The Last Word on Dual Core


Well, my last word, anyway. It seems there’s quite a bit of anxiety on the FS boards about whether or not FSX will “take advantage of” multi-core CPUs. I’ve tried to provide some explanation but it’s quickly drowned out by the waves of claims, opinions and speculation. So I thought I’d try one last time to explain the real deal. After this, I’m done.

 

First off, let’s just all own up to the fact that multi-core CPUs technology is no silver-bullet magic voodoo that automatically gives you twice (or four times) the performance of a single-core CPU on all applications. Despite the hopes on many 20th century authors and futurists we do not yet have “thinking” computers that can look at an application, figure out what the programmer meant for it to do, and automatically optimize it to make it work faster. The programmers gotta do the work. And that work ain’t easy for a game where you need to spit convincing images to the screen dozens of times each second.

 

So what, really, needs to be done? Simply put the programmer needs to divide up computational tasks in such a way that the operating system can “farm out” the work to multiple CPUs.
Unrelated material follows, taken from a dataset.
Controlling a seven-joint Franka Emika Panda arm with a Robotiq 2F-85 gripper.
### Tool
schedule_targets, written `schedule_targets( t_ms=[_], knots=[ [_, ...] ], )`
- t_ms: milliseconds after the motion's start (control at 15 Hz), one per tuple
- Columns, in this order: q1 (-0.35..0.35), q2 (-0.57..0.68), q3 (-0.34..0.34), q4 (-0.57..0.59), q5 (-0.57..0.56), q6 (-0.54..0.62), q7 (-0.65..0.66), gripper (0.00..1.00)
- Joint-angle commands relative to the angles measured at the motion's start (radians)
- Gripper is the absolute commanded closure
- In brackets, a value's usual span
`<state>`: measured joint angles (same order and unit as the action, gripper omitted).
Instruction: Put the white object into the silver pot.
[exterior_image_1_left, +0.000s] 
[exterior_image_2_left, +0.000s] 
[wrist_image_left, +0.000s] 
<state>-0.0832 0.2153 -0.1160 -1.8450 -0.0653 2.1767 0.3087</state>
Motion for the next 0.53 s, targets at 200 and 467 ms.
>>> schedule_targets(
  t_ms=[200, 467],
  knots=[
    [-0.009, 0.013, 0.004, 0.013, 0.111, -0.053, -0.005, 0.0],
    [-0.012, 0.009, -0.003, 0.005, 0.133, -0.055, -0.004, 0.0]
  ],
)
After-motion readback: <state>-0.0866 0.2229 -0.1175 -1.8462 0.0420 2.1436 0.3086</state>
In computer parlance these are known as “threads”. The notion of so-called “multithreaded” applications is nothing new since multiple CPU PCs have been around for quite some time. It’s only recently, with the advent of multi-core CPUs bringing multi-CPU computing to the masses, that the topic has garnered much interest from gamers.

 

What makes programming a multithreaded application, especially a game, difficult is the interdependecies between tasks. For example, take AI aircraft in FS. I can’t count the number of times I’ve read “why can’t FS just use the second CPU for AI traffic?” Well, what’s involved in rendering AI? For one thing the AI occasionally need to know “am I on the ground?” For that, some process has to be able to figure out where the ground is–i.e., the terrain system. There’s one interdependency right there. Another interdependcy is the AI’s use of ATC. ATC needs to track the AI planes as well as the user’s aircraft. And the list goes on and on.

 

The net result is that, no matter how many threads a program creates in an attempt to “take advantage” of multiple CPUs, at some point the work on one thread is going to have to stop and wait for something else, likely on another thread, to happen. This is especially true for a game where the application needs to update the screen. Server-applications that can treat requests independently from one another are less affected. Suppose, for example, that AI rendering was delegated to a thread that was dependent on the terrain system on yet another thead to provide it with infomation. What happens when it comes time to render the AI’s position? Do you wait indefintely for the terrain system? If you wait too long you’ll see a stutter. Do you simply not render the AI but rendering everything else? Not unless you want the AI to appear and disappear and jump around the screen.

 

Hopefully you can see that a multithreaded game like FSX consists of a numerous start, wait, and complete sequences. The big problem here is that when you get too many of these then nothing gets done because everything is waiting on everything else. So where can you use multiple threads? You use it where the interdepencies are loose and indeterminate wait times aren’t readily noticable. In FSX we use multiple thread for texture decompression and certain types of file I/O. Consider terrain textures that must be loaded and decompressed as you fly along. Normally new textures are needed for the area at the edge of the visual scene. Using low-resolution versions for the initial display and then loading higher resolutions in the background works because texture swapping in the distance is not very noticable. In other words, it doesn’t a matter if a texture is available immediately or several frames after it’s requested because you likely won’t notice the delay.

 

The good news is that these threads can be “farmed out” by the OS scheduler to multiple CPUs or cores. The bad news is that requests are made with varying frequency so the overall CPU utilization will also vary. In other words, those of you running the FSX demo and looking for 100% utilization on all your cores can just stop–you’re not going to see it. You’ll see a lot of utilization when you first load a flight (and we force requests to complete) and less as you fly along. As we continue to evolve the code base we’ll continue to look for areas where thread offloading makes sense but changes in the area can have unexpected results so it will take time to decide what works best. And, oh, when you find a game that does use all that horsepower all the time, please let me know.


Comments (32)

  1. Jeff Greth says:

    Well said, Mike.

    I’m a programmer as well so I can appreciate the pains you go through to explain these matters to the end users that just assume everything is easy to program because… why not?  I mean if a CPU is just sitting there, give it some work!  😛

    Seriously though, I hope this calms people down a bit.  On the various forums this has been a huge topic of debate ( though not much of a debate, more like a whine-fest ).  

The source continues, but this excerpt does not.